What is anxiety?

Well hello to you my reader chums!

 I suffer from anxiety, it's an element of my life I want to write about. Writing is something I find very therapeutic and therefore sharing an issue I deal with constantly will take a small weight off my shoulders. I hope by talking about this, some of you can also relate and not feel alone in the matter.

What is anxiety?

By definition anxiety is 'a feeling of worry, nervousness, or unease about something with an uncertain outcome'.

For me, this is the basis of what anxiety is and from there it just spirals out of control. I find it to be a very overwhelming feeling that's hard to pinpoint what's wrong. At times there are reasons which trigger feeling anxious, making the situation easier to cope with. However, at other times, the sensation just comes instantly for no apparent reason and these moments are the hardest to deal with. Personally, it comes in different waves, for instance, there's a panicky type of anxious where I have panic attacks and get very worked up, leaving me shaking/crying or a more full-body overwhelming sensation where my mind overtakes with thoughts, I'm just sad for no reason and just can't mentally function without wanting to cry. 
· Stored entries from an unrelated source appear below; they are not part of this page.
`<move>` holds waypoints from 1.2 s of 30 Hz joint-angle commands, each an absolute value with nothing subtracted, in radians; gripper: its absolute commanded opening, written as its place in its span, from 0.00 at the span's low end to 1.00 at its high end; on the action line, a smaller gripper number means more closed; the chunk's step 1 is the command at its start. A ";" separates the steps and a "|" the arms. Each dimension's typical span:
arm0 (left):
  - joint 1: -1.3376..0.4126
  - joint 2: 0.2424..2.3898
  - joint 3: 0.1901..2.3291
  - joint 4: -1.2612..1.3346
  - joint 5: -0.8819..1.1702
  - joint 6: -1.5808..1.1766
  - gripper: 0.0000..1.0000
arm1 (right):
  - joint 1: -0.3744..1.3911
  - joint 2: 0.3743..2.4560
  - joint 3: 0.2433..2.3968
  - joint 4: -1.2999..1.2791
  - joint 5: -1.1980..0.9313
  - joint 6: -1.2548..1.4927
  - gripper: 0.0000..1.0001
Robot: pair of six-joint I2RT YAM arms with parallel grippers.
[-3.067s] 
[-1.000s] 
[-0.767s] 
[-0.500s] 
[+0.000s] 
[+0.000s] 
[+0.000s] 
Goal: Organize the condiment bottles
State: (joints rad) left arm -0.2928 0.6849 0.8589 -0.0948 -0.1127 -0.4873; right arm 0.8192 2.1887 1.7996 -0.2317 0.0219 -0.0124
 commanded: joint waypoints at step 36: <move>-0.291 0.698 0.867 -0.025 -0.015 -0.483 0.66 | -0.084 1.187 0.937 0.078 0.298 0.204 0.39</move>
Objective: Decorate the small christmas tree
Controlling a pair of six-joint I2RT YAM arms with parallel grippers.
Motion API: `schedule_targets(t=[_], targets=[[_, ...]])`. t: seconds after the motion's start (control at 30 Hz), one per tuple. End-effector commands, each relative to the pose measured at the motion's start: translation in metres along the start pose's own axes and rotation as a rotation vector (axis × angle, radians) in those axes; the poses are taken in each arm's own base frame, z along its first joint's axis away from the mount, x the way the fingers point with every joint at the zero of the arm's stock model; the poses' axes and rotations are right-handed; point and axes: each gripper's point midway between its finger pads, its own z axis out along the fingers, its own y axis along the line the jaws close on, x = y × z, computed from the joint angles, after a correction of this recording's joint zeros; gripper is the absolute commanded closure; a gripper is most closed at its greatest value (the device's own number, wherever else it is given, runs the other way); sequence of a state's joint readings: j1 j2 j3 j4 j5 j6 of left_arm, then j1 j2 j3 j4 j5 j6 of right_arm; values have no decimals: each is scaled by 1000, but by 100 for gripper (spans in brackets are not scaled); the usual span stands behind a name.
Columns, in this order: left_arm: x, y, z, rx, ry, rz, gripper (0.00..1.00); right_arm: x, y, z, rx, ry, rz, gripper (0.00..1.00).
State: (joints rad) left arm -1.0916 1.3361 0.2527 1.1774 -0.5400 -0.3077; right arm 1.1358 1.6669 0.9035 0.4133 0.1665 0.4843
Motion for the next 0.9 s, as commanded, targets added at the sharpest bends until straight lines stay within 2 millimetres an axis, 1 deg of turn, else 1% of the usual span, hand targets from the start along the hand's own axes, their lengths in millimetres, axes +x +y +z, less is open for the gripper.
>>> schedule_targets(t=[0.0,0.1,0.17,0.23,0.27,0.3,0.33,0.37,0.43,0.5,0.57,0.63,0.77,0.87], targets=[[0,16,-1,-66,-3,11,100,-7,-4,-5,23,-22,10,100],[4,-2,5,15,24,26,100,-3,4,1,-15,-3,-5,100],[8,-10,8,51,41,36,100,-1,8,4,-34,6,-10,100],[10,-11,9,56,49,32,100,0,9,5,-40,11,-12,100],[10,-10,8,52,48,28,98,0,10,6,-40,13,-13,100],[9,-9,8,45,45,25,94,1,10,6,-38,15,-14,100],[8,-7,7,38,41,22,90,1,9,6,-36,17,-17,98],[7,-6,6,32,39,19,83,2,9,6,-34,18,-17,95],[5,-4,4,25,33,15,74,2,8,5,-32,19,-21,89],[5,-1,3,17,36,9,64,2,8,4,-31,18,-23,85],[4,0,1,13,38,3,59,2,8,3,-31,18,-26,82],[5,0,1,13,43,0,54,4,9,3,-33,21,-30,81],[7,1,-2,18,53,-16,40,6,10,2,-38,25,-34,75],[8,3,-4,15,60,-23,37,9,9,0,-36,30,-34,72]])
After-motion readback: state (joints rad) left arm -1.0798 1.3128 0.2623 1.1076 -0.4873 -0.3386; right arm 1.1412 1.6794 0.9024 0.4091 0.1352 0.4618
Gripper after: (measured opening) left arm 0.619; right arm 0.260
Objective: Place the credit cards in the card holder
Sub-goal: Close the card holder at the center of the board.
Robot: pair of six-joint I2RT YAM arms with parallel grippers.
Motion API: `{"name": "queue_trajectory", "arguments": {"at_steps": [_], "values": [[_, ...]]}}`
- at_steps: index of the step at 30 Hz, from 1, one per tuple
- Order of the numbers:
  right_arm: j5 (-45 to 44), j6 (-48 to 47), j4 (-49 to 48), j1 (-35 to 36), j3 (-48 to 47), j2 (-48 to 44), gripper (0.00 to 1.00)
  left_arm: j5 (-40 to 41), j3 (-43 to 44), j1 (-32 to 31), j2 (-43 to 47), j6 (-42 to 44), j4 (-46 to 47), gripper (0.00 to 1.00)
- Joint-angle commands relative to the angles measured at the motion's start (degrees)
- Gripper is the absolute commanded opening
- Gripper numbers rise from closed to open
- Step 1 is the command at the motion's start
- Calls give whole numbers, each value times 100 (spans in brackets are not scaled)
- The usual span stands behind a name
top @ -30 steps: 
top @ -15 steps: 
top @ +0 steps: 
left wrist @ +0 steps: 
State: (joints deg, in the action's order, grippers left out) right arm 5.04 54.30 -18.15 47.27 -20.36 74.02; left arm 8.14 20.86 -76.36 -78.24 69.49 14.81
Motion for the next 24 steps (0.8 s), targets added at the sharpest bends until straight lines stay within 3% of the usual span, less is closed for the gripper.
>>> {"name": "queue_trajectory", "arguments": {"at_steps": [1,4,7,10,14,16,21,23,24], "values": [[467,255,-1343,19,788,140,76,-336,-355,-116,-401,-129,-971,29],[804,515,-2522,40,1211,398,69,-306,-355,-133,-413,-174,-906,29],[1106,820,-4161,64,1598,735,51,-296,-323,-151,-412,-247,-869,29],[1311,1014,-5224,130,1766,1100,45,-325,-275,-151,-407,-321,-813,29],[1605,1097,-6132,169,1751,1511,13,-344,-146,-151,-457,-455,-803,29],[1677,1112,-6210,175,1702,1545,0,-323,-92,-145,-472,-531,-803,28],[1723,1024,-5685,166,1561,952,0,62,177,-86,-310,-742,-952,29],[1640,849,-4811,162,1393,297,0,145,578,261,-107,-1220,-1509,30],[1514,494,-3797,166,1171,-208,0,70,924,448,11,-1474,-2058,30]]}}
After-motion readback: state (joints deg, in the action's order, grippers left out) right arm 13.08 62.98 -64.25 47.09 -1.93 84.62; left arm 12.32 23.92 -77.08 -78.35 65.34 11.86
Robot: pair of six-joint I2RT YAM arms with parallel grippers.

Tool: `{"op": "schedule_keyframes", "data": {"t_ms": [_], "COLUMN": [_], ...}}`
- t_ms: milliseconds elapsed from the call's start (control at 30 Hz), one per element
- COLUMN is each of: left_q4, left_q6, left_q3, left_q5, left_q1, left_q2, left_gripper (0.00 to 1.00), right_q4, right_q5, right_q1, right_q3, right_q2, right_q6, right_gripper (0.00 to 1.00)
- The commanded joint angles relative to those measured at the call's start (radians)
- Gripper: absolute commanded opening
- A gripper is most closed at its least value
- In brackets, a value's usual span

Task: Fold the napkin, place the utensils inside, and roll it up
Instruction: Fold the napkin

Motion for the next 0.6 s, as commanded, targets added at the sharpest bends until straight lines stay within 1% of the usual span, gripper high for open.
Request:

The panic anxious me tends to lose my appetite, feel sick, have a dry mouth and overall feel rather unwell. Yet this side of my anxiety is easier to control as I'm able to calm myself and normalise my breathing pattern. With the overwhelming side, it's harder to push me out of it because one thought leads to another which escalate, causing my mind to think up the worst possible thing, resulting in myself being an emotional mess. 

Anxiety is something I truly wish I didn't have because day to day life can be a struggle. Minor 'normal' things every other person can do for instance making a phone call, going out on their own, travelling/visiting new locations or even heading out with friends can be difficult. I know everyone has little anxieties which come before a test, or performing in a concert or going to the dentist for example, but an anxiety disorder is much more than those typical worries. It's these normal worries plus thousands of other thoughts, little things built on top of that with the feeling of doubt, fear and not being good enough mixed into one. 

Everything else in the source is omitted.